8

Firstly excuse any sloppiness here -- I'm not a mathematician by training so I've had a difficult time formalizing my question and tracking down relevant material.

Consider a point in a smooth manifold, $p \in M$. Linear approximations to functions passing through that point span the first-order jet space, $J_p$ which can be interpreted as linear maps over the tangent space at that point, $T_p M$. Compositions of these functions manifests in a straightforward compositional algebra of jets where in local coordinates the corresponding Jacobians are multiplied together.

Multiplying a compositional Jacobian by an element of the tangent space gives directional derivatives. This action is exactly the action of first order forward mode automatic differentiation. We can also take the adjoint of this compositional Jacobian and multiply it by an element of the cotangent space to give gradients.

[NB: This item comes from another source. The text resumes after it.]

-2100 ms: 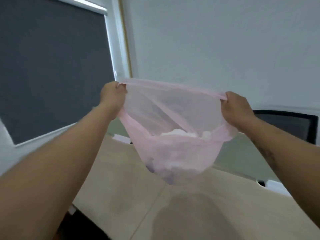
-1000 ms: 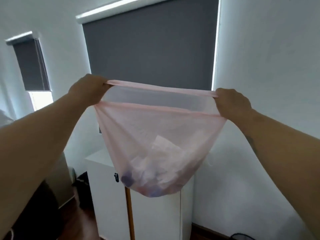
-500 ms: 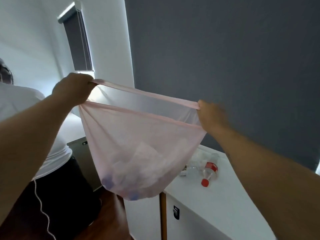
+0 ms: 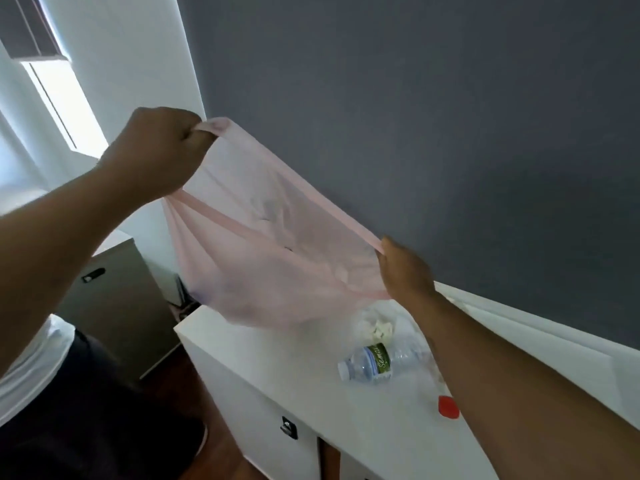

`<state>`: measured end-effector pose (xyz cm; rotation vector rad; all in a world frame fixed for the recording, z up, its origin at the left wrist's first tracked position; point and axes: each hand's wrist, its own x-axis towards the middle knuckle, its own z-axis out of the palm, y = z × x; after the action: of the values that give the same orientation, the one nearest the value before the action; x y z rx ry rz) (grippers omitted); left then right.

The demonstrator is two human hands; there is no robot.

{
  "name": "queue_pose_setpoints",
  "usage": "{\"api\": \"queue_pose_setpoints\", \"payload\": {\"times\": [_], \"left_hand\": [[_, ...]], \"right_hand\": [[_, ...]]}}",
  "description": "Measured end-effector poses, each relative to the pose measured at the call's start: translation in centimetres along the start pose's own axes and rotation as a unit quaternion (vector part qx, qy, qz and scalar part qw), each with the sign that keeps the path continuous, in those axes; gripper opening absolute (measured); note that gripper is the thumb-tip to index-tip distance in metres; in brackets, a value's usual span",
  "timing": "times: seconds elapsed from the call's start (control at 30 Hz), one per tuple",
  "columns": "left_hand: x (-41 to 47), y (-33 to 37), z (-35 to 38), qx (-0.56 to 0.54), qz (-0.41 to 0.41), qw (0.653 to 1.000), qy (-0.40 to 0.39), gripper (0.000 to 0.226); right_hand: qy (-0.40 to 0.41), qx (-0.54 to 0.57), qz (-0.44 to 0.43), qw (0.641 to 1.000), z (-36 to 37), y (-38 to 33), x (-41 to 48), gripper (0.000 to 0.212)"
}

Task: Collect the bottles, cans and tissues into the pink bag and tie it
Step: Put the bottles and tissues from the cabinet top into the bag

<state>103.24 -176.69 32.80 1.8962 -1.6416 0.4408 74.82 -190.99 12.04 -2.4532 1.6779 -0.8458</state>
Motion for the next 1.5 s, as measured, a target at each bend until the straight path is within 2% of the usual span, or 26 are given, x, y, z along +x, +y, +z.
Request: {"api": "queue_pose_setpoints", "payload": {"times": [0.1,0.13,0.23,0.27,0.33,0.4,0.5,0.6,0.67,0.77,0.83,0.9,1.03,1.13,1.27,1.33,1.4,1.5], "left_hand": [[-0.4,0.7,3.7,-0.015,-0.015,0.999,-0.029,0.072],[-0.5,1.0,4.8,-0.023,-0.024,0.999,-0.031,0.069],[-0.6,2.1,7.9,-0.044,-0.074,0.996,-0.028,0.059],[-0.5,2.5,8.7,-0.055,-0.097,0.993,-0.027,0.058],[-0.1,3.3,10.0,-0.089,-0.151,0.984,-0.023,0.058],[0.4,3.7,10.9,-0.106,-0.189,0.976,-0.015,0.064],[1.1,4.0,11.3,-0.098,-0.2,0.975,0.01,0.068],[1.2,4.1,11.2,-0.086,-0.208,0.974,0.015,0.067],[0.9,4.3,11.2,-0.089,-0.221,0.971,0.019,0.065],[0.5,5.0,11.3,-0.093,-0.229,0.969,0.027,0.064],[0.2,5.5,11.4,-0.083,-0.23,0.969,0.023,0.064],[0.2,5.9,11.7,-0.084,-0.237,0.968,0.021,0.065],[1.5,6.7,12.6,-0.118,-0.256,0.959,0.012,0.063],[2.6,7.8,13.7,-0.144,-0.259,0.955,0.0,0.053],[4.2,8.6,15.1,-0.164,-0.233,0.958,-0.026,0.04],[5.0,8.7,15.5,-0.174,-0.218,0.959,-0.051,0.032],[5.5,8.4,15.7,-0.183,-0.207,0.958,-0.076,0.033],[6.3,7.5,15.9,-0.2,-0.193,0.955,-0.105,0.037]], "right_hand": [[-0.086,0.042,0.013,0.995,1.8,2.9,-0.5,0.03],[-0.134,0.051,0.029,0.989,2.1,4.0,-0.7,0.042],[-0.303,-0.037,0.059,0.95,2.2,7.6,-2.1,0.111],[-0.333,-0.058,0.056,0.94,2.2,8.7,-2.7,0.123],[-0.359,-0.075,0.051,0.929,2.5,10.2,-3.2,0.129],[-0.372,-0.078,0.041,0.924,3.3,10.4,-3.0,0.127],[-0.401,-0.077,0.027,0.912,5.5,9.8,-3.0,0.122],[-0.416,-0.07,0.061,0.905,7.1,9.1,-3.2,0.117],[-0.393,-0.086,0.067,0.913,8.4,8.8,-3.5,0.101],[-0.365,0.045,0.156,0.917,10.9,9.2,-3.8,0.075],[-0.371,0.116,0.15,0.909,11.0,9.6,-3.8,0.056],[-0.325,0.144,0.111,0.928,10.1,10.4,-2.7,0.046],[-0.156,0.128,0.068,0.977,3.9,11.9,1.2,0.043],[-0.035,0.19,0.067,0.979,-1.0,11.8,2.7,0.028],[0.048,0.246,0.001,0.968,-4.3,6.0,1.6,0.029],[0.048,0.263,-0.02,0.963,-4.0,2.1,0.9,0.031],[0.005,0.249,-0.052,0.967,-2.2,-0.9,0.7,0.038],[-0.147,0.116,-0.093,0.978,0.7,-3.2,1.1,0.082]]}}
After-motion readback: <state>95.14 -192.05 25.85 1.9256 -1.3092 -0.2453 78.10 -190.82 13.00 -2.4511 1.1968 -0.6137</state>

This is similarly the action of first order reverse mode automatic differentiation. Everything at first order is wonderful.

My question concerns what happens for higher-order approximations to functions and the compositional structure of the corresponding higher-order jets.

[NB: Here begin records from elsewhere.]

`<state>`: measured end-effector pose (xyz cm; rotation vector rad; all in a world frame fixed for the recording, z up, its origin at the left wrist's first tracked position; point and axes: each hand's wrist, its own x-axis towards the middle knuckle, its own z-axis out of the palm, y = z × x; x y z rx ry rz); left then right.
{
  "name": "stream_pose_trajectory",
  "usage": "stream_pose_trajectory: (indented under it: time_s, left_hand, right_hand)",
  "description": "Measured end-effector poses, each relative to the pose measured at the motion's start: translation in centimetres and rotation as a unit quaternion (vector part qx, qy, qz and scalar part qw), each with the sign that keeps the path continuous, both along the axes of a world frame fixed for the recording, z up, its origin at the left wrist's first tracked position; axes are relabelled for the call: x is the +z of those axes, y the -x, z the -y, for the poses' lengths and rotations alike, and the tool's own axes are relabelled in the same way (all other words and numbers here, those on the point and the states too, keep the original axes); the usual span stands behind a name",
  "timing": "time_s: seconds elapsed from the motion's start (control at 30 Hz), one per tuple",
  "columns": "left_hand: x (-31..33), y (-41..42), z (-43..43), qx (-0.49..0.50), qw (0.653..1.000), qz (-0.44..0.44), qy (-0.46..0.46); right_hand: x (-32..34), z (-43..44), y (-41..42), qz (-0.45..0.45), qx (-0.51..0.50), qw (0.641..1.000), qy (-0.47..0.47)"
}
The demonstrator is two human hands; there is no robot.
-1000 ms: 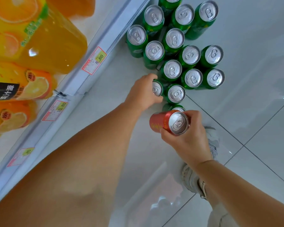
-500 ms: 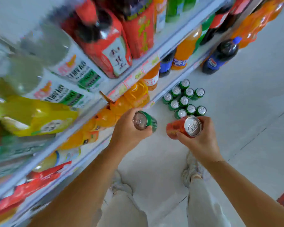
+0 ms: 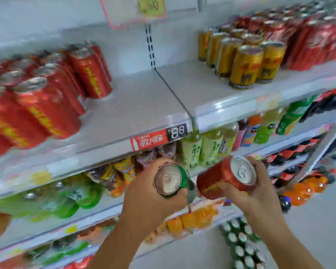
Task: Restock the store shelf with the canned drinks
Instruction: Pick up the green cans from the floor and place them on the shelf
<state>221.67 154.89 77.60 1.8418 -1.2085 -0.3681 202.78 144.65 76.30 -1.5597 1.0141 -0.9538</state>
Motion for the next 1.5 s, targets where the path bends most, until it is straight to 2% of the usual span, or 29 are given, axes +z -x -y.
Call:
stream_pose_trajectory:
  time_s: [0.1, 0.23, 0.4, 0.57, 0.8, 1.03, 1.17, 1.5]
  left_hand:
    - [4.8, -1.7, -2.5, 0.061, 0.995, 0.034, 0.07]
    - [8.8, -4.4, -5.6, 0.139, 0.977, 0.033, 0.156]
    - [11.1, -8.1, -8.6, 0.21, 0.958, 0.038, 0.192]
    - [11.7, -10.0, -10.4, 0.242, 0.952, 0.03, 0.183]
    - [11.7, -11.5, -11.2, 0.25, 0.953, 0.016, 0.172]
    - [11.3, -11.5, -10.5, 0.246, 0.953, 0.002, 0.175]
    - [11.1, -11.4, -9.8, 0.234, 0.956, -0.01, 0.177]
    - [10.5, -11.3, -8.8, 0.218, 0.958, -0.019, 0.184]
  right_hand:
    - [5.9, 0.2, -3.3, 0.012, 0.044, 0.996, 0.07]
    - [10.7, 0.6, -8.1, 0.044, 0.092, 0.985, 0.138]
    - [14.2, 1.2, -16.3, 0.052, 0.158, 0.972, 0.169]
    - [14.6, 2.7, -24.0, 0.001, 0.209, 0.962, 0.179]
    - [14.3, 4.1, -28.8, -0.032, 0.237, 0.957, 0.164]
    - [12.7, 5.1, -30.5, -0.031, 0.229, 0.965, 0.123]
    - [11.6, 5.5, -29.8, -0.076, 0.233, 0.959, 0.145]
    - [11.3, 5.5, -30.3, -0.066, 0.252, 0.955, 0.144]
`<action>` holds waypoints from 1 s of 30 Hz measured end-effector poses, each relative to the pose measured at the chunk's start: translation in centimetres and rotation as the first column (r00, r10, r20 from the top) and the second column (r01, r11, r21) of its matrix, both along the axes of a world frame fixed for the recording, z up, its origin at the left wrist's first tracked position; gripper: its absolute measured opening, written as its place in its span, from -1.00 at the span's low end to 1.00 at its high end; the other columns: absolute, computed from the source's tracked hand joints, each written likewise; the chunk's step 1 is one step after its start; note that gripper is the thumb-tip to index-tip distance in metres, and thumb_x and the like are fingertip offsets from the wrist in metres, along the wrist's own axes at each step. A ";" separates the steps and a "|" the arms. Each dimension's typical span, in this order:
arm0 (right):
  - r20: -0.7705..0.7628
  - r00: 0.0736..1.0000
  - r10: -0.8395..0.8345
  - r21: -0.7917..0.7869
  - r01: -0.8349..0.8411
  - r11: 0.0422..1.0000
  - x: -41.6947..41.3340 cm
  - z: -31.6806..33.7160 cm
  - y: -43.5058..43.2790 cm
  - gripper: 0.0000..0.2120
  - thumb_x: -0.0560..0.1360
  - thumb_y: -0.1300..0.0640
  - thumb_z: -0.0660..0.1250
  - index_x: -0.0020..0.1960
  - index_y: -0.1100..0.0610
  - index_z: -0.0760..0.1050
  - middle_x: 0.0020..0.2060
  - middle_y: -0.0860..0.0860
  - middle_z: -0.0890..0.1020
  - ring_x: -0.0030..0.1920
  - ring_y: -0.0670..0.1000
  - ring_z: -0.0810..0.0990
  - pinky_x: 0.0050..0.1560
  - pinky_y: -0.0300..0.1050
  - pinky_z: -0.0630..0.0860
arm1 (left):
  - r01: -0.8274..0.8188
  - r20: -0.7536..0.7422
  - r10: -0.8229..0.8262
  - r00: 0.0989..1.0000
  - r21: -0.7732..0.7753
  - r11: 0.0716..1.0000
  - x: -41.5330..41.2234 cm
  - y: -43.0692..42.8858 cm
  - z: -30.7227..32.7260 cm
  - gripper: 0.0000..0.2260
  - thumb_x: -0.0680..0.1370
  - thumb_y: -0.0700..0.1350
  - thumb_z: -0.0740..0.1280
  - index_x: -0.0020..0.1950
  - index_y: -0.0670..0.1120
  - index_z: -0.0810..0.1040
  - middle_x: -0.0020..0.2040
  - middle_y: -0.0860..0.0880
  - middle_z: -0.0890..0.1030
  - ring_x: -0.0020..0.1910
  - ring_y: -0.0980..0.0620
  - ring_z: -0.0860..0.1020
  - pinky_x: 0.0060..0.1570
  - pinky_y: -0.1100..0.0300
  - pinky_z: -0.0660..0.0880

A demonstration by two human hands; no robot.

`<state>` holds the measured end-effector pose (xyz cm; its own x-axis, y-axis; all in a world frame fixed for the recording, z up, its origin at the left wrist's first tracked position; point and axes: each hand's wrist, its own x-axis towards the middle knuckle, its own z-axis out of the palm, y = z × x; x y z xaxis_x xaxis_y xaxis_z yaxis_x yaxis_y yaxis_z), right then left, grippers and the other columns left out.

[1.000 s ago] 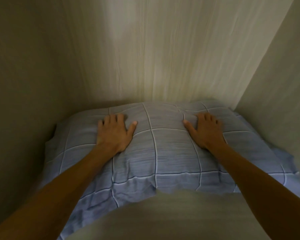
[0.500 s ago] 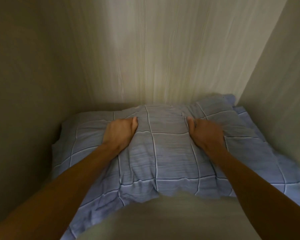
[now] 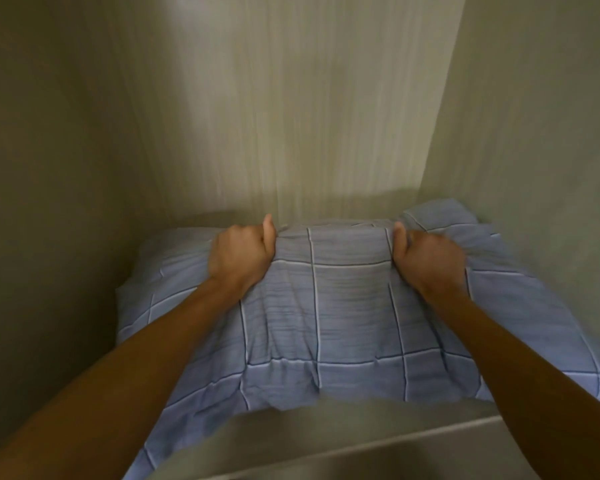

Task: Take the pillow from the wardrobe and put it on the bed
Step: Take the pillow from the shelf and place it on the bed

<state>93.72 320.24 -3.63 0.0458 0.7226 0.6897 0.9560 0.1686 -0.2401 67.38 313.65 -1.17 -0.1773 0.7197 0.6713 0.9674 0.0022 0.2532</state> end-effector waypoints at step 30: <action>0.113 0.843 -0.526 0.026 0.527 0.849 8.3 0.8 -40.8 -0.44 0.60 -0.16 0.04 -0.27 0.18 0.60 -0.30 0.25 0.66 -0.25 0.29 0.62 -0.27 -0.02 0.44 | 0.516 0.026 -0.521 0.853 0.100 0.851 8.3 -24.6 -1.7 -0.47 0.57 -0.03 0.06 -0.39 -0.35 0.55 -0.43 -0.42 0.54 -0.49 -0.35 0.51 -0.43 -0.03 0.43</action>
<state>102.05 279.45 -2.82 0.3440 0.6155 0.7091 0.9208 -0.3690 -0.1263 75.71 289.06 -2.83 0.1704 0.6563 0.7350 0.8077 -0.5203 0.2774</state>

At higher-orders the partial derivatives of each order will in general mix whenever two jets are composed together, and then this composite object acts on a direct product of higher-order tangent bundles. For example, at second-order the composite map eats two elements of the first-order tangent space, $u_1, u_2 \in T_p M$ and one element of $v \in T^{2}_p M$ and returns two first-order directional derivatives, $J \cdot u_1$ and $J \cdot u_2$, and one second-order directional derivative, $u_1^{T} \cdot H \cdot u_2 + J v$, where $H$ is the Hessian. There is clearly some interesting structure here where the image of the second-order jets seems to decompose into $T_p M \otimes T_p M \otimes T^{2}_p M$ but my math isn't good enough to work out the general theory or find the right references. Does anyone know what kind of algebraic structure is at work here, either for the jets or the action of the jets, or can suggest appropriate references?

The immediate follow up is then how does this structure admit adjoints? If the above gives higher-order forward mode automatic differentiation, how would we be able to take the adjoint of various subspaces of jets (or jet tangent products) to enable higher-order reverse mode automatic differentiation?

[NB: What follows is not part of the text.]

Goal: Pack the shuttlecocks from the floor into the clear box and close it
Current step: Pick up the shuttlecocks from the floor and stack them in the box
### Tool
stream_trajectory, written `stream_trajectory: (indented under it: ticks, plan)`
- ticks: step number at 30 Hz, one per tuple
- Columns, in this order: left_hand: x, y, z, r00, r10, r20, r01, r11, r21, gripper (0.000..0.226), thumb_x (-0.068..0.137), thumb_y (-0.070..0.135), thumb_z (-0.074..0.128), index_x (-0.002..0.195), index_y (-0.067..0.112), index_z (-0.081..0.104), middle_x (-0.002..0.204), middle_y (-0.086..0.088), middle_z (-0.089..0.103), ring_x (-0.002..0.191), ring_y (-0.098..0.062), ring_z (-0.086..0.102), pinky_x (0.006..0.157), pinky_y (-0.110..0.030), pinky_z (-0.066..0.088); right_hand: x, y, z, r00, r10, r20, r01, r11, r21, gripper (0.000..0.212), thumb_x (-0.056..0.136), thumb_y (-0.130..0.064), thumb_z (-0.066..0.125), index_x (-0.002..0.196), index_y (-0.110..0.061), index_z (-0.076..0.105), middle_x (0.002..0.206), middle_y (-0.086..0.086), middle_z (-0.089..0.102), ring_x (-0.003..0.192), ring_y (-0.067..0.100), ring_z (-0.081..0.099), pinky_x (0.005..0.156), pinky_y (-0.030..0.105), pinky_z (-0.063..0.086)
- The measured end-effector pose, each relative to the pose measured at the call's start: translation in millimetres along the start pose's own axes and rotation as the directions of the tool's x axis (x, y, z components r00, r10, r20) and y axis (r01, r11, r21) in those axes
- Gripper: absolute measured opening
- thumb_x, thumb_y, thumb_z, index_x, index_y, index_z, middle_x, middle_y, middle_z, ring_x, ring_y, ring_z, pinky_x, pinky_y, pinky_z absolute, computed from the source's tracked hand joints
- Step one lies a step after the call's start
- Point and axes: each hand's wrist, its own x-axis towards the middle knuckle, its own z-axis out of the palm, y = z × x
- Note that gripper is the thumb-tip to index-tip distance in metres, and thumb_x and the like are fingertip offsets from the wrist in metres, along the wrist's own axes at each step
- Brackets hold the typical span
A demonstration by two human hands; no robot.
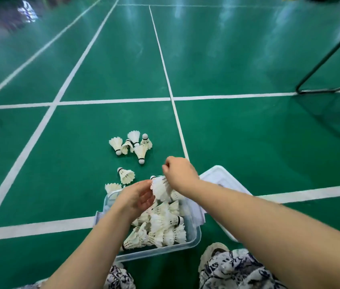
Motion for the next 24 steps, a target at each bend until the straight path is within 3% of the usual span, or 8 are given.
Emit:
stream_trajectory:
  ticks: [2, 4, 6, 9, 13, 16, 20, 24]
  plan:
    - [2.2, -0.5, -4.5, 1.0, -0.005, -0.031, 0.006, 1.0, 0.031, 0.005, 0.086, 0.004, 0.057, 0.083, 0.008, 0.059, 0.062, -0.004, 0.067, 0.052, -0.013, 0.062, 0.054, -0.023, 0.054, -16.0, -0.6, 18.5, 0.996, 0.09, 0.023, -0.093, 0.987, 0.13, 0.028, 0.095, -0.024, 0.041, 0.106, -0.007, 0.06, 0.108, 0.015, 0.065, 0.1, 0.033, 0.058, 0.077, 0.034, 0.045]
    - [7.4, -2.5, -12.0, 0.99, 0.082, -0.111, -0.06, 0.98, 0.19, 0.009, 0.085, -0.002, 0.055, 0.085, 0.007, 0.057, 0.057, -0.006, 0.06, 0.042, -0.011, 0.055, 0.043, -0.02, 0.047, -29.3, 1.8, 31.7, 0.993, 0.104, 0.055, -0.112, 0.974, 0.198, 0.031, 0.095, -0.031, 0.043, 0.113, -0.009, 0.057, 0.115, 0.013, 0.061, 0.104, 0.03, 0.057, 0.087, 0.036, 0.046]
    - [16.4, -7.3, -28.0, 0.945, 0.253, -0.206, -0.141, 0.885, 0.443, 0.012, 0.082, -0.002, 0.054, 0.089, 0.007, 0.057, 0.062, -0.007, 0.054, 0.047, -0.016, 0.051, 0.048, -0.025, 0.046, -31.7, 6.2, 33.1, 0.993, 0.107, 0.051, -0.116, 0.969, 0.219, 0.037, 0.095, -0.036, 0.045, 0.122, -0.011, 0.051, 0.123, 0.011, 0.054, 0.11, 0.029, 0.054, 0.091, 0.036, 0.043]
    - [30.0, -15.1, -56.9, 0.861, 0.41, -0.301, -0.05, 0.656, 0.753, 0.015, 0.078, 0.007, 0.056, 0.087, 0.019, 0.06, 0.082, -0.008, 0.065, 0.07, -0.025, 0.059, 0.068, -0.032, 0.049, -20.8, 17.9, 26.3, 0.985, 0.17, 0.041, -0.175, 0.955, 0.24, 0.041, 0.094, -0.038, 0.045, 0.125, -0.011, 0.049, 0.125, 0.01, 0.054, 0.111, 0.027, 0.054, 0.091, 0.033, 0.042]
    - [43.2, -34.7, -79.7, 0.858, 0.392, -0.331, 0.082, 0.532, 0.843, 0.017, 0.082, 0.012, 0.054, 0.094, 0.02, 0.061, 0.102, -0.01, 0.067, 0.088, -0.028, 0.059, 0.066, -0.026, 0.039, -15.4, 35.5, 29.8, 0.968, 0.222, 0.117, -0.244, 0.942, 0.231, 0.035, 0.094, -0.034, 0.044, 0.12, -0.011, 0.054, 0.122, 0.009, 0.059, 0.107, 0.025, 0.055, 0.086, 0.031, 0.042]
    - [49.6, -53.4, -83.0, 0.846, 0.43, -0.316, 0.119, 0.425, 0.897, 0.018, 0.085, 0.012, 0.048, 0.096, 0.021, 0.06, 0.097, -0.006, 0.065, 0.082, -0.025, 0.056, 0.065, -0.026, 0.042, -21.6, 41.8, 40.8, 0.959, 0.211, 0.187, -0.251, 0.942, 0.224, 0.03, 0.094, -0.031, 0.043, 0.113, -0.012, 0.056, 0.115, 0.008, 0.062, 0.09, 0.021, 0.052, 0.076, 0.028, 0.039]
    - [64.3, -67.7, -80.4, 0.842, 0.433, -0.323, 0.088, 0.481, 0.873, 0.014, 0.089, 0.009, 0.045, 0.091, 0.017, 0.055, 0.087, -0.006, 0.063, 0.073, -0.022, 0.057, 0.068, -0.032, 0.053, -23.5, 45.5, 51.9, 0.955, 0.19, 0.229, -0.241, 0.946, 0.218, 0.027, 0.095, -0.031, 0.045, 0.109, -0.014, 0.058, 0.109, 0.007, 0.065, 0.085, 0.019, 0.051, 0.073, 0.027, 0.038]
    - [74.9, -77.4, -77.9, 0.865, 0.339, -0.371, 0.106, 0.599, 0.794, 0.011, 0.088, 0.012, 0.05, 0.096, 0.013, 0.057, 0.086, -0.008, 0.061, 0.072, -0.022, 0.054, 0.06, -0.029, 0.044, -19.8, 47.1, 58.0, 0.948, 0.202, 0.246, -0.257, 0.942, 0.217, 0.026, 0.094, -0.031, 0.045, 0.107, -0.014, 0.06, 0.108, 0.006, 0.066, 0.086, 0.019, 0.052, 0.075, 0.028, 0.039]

Using higher-order dual numbers I worked out the second and third-order behavior heuristically in Chapter 1 of https://github.com/stan-dev/nomad/tree/master/manual (again please excuse the mathematical sloppiness or poor notation) but I would love to have a better geometric/algebraic structure of what's going on.

Thanks!

1 Answers1

3

After fixing a coordinate system, $k$-jets can be identified with (tuples of) polynomials of degree $k$ - the $k$-jet of $f$ is represented by the $k$-th order Taylor polynomials of $f$. The composition of $k$-jets is simply the composition of the corresponding polynomials mod $(X^i)^{k+1},$ i.e. $(P \circ Q)(X)$ is just $P(Q(X))$ truncated to order $|X|^k.$

As an example, suppose we want to differentiate a composition $M \overset{f}\to M\overset \phi \to\mathbb R$ at a fixed point of $f$. The chain and product rules tells us we should end up with \begin{align} \partial_i(\phi \circ f) &=\partial_k \phi\,\partial_i f^k, \\ \partial_i \partial_j(\phi \circ f)&=\partial_k \phi\,\partial_i\partial_jf^k+ \partial_k \partial_l \phi\,\partial_if ^k\,\partial_jf^l. \end{align} (I'm using the Einstein summation convention.) The second-order Taylor polynomials of these two maps give us the coordinate representatives of their 2-jets: \begin{align}P(X)=j^2\phi(X) &= \phi_0 + \partial_k \phi \, X^k+\frac 1 2 \partial_k \partial_l \phi\,X^kX^l,\\ Q(X)=j^2 f(X)^k &= \partial_i f^k\,X^i+\frac 1 2 \partial_i \partial_j f^k\,X^iX^j. \end{align}

Now we can just substitute $Q$ into $P$, yielding \begin{multline}P(Q(X)) = \phi_0 + \partial_k \phi\,(\partial_i f^k X^i+\frac 1 2 \partial_i \partial_j f^k X^i X^j)\\ + \frac 1 2\partial_k \partial_l \phi\,(\partial_i f^k X^i+\frac 1 2 \partial_i \partial_j f^k X^i X^j)(\partial_a f^l X^a+\frac 1 2 \partial_a \partial_b f^l X^a X^b). \end{multline} Expanding, truncating to order $|X|^2$ and collecting coefficients of $X^i$ we find $$ j^2(\phi \circ f)(X)=\phi_0 + \partial_k \phi\, \partial_i f^k\,X^i + \frac12(\partial_k \phi\,\partial_i\partial_jf^k + \partial_k\partial_l\phi\,\partial_i f^k \partial_j f^l)X^iX^j.$$ Reading off the coefficients of this Taylor polynomial we see that we have arrived at the correct answer.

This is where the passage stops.